I can feel it. It's that the Lord is with me today. He was with me when I was enduring the trials earlier. I could not believe it when I was able to read clearly almost without any error. Although I could not express my views well when the lecturer pumped the questions into my head, I was happy enough to answer them. The Lord really has opened my mouth. I can't wait for Him to penetrate and open my ears so that I can hear properly.

Moreover, the Lord was also with me when I was "fighting" on the question test just now. I was perfectly as cool as the calm water and took everything easy as the test began.

I can sense that my fear within me has vanished. Forever. Thank you, Lord Jesus Christ. Alleluia! Forever and ever! Amen.

Yes, i'm going to pray faithfully and with confidence from tomorrow onwards. Lord, please keep increasing my faith as I want to stay with you forever and ever. The glory and power are yours, now and forever! Amen.

Thursday 1 November 2007

Cold response

When I recently entered into my class, I felt that my greeting was expected in the class. But I chose to give cold and silent response which means I didn't bother to greet all my classmates. I did not know why. Earlier, I always greeted everyone when I came to the class. But this time, it's different. Perhaps it was my fault. I deleted my warm and friendly greeting habit and everyone chose to follow the suit. Perhaps the old friendship is like that. Everyone, please pardon me for not greeting you every time we meet. I am more concerned about my personal stuff than everything I see everyday. Sometimes, I was afraid that I would meet a wrong person since I somehow could not remember the acquaintances' faces. Moreover, I am not talkative since I'm not good at expressing my feelings as well as the speech.
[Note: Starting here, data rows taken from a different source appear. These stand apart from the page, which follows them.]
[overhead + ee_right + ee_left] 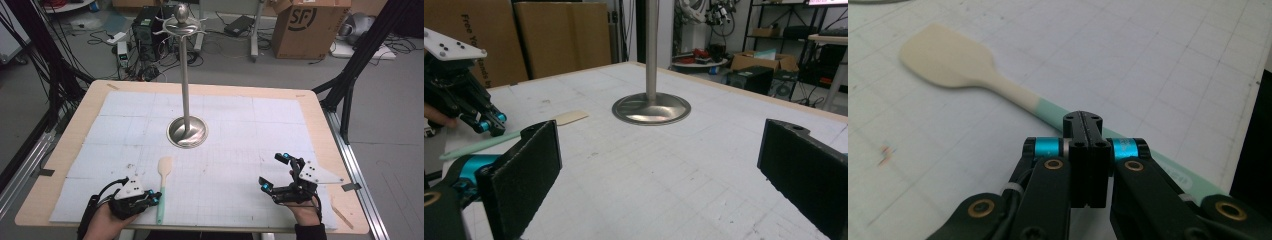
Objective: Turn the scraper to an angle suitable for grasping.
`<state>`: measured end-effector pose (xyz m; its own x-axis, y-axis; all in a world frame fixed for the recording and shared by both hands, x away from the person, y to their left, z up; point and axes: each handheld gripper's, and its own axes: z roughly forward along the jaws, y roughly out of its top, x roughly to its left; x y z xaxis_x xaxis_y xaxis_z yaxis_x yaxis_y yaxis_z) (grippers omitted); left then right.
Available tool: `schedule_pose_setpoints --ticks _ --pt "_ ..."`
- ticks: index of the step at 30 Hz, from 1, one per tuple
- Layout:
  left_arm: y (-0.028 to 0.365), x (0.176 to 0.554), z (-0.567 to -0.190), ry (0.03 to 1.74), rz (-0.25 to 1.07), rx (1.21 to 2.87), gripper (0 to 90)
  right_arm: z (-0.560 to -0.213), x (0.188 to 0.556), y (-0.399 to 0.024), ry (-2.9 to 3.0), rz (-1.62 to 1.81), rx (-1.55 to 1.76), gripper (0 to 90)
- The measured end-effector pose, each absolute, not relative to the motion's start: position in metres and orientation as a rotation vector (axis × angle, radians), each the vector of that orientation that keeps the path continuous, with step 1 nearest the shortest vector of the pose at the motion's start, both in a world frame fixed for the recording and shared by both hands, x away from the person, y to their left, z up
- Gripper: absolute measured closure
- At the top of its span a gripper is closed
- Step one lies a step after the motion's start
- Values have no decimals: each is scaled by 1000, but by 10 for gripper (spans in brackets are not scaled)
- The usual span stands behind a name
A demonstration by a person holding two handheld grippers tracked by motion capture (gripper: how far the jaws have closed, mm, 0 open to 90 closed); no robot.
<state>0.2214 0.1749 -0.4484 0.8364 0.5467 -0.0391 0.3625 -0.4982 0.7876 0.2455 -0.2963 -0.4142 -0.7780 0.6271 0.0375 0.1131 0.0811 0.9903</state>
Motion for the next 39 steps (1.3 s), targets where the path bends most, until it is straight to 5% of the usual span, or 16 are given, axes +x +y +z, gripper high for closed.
schedule_pose_setpoints --ticks 12,29,39 --pt "126 245 -449 629 232 2150 900 -413 245 -300 1960 1747 737 25" --pt "124 308 -441 689 330 2186 900 -413 245 -300 1954 1748 734 25" --pt "130 307 -443 691 365 2218 900 -414 248 -296 1967 1749 726 25"
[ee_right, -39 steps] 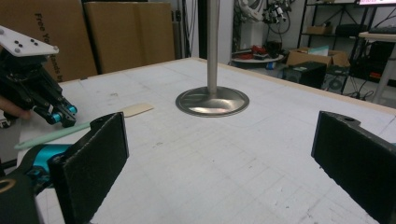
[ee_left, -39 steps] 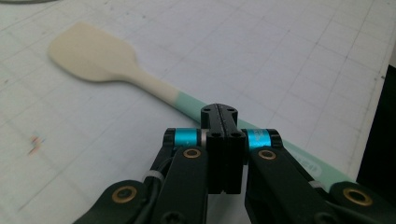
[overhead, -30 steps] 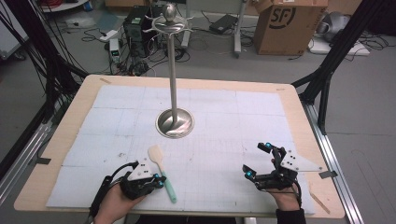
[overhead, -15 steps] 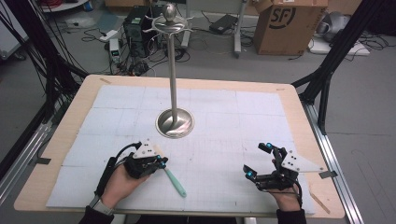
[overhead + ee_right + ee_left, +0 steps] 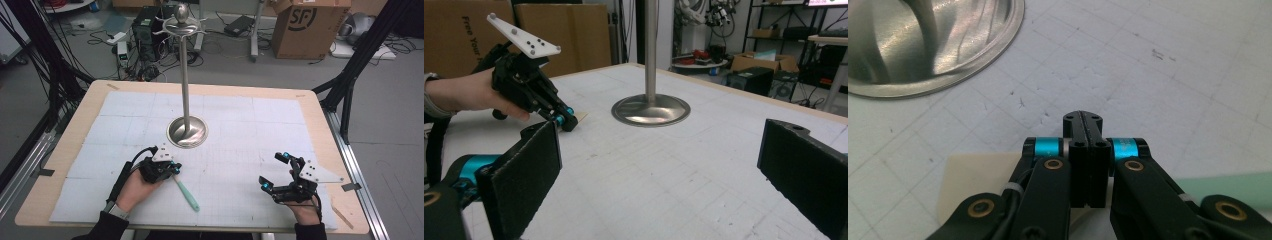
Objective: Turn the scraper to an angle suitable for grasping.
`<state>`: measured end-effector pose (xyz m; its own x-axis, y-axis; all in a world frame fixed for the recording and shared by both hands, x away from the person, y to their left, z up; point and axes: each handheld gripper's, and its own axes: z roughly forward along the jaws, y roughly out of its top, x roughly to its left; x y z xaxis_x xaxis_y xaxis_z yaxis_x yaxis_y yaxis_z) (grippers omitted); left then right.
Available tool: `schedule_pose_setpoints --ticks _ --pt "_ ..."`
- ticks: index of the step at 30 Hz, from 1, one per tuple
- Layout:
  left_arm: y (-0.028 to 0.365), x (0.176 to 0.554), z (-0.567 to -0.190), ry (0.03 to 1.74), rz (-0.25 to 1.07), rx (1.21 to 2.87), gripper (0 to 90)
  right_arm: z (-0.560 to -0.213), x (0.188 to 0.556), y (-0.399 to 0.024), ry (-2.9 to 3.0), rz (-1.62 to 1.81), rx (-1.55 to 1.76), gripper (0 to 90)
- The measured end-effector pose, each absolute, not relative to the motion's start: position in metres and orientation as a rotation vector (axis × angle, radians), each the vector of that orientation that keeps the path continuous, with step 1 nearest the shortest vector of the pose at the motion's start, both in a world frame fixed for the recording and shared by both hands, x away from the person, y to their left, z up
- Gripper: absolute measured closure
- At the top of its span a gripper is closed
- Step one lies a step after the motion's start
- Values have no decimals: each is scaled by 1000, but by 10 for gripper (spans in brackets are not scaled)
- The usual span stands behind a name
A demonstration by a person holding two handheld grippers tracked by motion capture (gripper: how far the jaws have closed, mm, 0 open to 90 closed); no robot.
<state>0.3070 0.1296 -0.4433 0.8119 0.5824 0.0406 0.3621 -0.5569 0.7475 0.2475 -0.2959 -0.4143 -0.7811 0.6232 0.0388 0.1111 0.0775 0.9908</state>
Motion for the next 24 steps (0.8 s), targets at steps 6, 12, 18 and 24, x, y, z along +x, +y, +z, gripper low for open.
schedule_pose_setpoints --ticks 6,12,18,24 --pt "139 299 -444 692 374 2215 900 -414 246 -297 1967 1751 733 25" --pt "152 287 -443 713 395 2220 900 -415 245 -299 1963 1745 733 25" --pt "164 271 -440 739 463 2249 900 -415 244 -299 1965 1743 741 25" --pt "189 258 -441 780 472 2233 900 -415 244 -297 1968 1736 734 25"
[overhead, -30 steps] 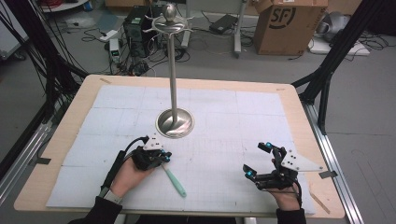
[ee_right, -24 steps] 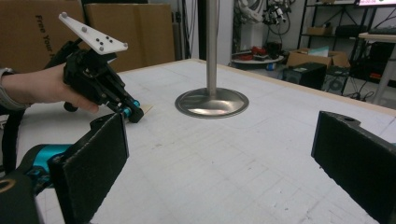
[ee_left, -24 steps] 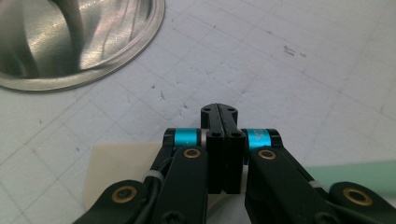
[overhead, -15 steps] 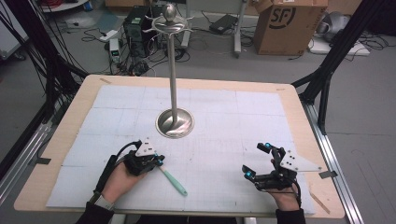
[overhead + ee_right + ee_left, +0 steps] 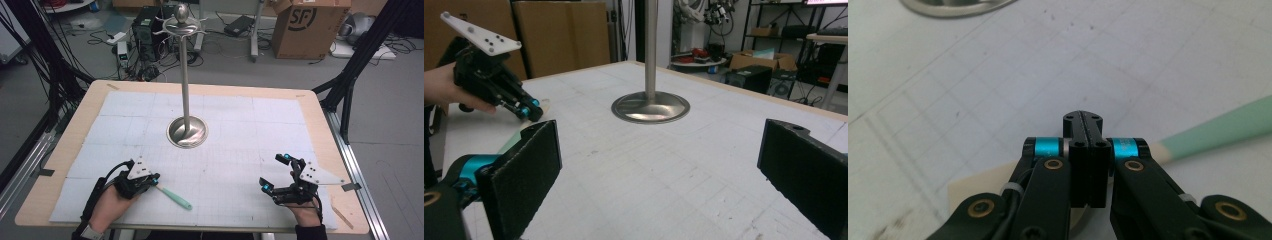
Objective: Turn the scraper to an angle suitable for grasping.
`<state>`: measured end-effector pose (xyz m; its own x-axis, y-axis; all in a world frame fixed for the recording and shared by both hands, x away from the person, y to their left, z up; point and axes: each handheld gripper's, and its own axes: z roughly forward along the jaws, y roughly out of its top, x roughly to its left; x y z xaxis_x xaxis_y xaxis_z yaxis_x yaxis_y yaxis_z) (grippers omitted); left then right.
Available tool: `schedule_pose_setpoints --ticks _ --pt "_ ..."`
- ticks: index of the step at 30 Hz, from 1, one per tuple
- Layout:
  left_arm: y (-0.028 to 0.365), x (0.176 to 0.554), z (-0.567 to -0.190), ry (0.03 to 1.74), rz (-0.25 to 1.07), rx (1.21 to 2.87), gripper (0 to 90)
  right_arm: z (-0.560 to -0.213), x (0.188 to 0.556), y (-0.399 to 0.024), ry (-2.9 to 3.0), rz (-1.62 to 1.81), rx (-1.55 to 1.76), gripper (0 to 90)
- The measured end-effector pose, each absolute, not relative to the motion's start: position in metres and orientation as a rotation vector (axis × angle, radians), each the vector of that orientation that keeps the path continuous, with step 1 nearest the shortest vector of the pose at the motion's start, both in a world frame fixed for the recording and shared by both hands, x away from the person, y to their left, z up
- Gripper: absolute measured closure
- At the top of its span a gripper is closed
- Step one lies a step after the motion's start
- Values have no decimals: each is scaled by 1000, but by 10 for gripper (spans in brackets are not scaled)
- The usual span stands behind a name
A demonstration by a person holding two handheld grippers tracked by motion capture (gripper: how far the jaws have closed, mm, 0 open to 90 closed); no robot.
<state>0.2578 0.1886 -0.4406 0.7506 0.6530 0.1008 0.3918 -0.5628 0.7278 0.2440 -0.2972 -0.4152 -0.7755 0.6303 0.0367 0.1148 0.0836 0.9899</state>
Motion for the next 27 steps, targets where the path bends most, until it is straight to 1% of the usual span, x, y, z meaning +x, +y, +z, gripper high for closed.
schedule_pose_setpoints --ticks 6,9,11,16,21,27 --pt "218 241 -441 842 475 2200 900 -416 245 -294 1978 1734 737 25" --pt "226 236 -443 850 470 2176 900 -416 246 -293 1981 1730 731 25" --pt "226 236 -442 865 455 2158 900 -417 246 -292 1988 1729 738 25" --pt "221 229 -427 806 442 2063 900 -416 247 -290 1992 1729 727 25" --pt "213 208 -424 720 425 2086 900 -415 249 -292 1984 1733 730 25" --pt "210 187 -432 679 391 2080 900 -416 248 -290 1990 1726 725 25"
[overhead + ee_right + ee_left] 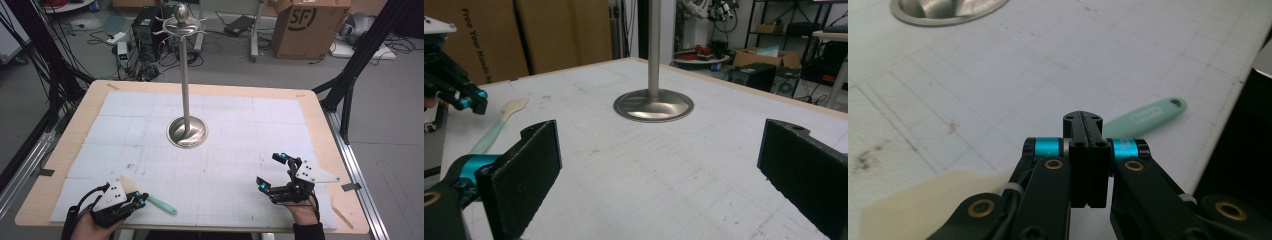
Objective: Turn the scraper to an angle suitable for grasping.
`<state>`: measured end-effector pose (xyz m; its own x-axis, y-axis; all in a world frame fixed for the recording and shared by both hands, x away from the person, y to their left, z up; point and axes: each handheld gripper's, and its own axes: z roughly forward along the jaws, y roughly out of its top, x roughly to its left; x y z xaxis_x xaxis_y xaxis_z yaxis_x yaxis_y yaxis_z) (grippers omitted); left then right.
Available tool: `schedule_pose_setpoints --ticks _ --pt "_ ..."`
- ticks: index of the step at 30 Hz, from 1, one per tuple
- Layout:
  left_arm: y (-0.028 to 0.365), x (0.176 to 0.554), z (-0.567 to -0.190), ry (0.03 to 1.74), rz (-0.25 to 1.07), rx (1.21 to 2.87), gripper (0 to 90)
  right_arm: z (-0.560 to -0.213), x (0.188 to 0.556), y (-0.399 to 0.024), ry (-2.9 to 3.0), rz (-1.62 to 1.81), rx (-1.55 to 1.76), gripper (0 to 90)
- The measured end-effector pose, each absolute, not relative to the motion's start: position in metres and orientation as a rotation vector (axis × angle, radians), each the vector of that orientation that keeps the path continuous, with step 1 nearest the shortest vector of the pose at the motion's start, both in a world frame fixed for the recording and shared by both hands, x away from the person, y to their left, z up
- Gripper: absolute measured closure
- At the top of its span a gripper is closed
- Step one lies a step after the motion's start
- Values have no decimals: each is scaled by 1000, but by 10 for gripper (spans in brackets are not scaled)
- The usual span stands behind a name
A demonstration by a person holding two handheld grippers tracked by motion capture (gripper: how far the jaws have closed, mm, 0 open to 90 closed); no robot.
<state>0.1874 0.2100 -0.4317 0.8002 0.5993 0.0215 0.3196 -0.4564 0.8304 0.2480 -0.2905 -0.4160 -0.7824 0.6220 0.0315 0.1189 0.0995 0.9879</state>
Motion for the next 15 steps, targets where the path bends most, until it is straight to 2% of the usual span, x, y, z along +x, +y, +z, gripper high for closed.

Lord Jesus, please forgive me for sometimes being cold to others. I don't mean to do that but I don't have the choice. Please teach me and help me to be patient, friendly and warm. Courage me as well with your Holy Spirit. Make me feel confident in You as I believe that You can heal me and strengthen me in faith for You had healed so many people on the Earth long time ago. Open my ears and my mouth to make the others hear and see the truth. Thank you, Jesus Christ our Saviour. Amen.